Task prompt: Review the material line by line. Identify and copy every line that contains the string "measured".

+++ Data block +++

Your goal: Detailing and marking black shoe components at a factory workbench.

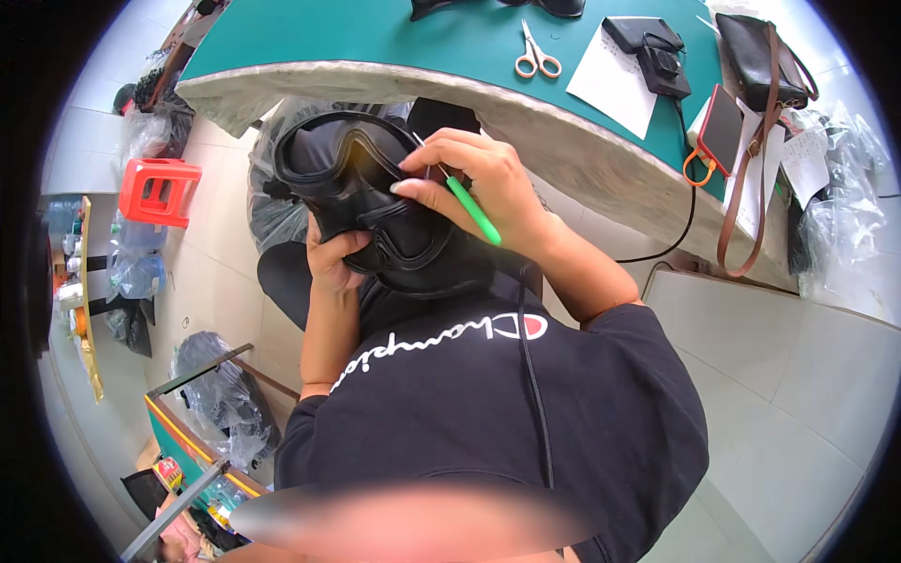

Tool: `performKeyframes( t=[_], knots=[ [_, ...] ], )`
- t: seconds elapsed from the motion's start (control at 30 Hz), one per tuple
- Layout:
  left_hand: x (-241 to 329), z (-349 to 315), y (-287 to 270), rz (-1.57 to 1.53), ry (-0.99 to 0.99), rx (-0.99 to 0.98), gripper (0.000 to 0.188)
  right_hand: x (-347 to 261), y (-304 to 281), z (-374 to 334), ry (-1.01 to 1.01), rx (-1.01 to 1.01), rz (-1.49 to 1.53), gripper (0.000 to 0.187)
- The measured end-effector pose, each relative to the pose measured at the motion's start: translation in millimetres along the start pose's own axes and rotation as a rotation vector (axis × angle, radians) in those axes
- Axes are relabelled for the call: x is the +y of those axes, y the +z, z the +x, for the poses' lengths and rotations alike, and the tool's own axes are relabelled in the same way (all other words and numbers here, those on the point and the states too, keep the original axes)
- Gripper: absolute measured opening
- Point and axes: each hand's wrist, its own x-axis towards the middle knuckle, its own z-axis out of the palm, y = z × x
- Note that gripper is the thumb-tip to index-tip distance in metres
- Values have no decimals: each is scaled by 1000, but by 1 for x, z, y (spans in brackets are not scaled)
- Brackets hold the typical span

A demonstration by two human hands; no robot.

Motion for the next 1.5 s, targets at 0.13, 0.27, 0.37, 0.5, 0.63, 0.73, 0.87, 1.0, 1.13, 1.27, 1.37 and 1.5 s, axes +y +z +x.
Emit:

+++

Task answer:
- The measured end-effector pose, each relative to the pose measured at the motion's start: translation in millimetres along the start pose's own axes and rotation as a rotation vector (axis × angle, radians) in those axes
- Gripper: absolute measured opening

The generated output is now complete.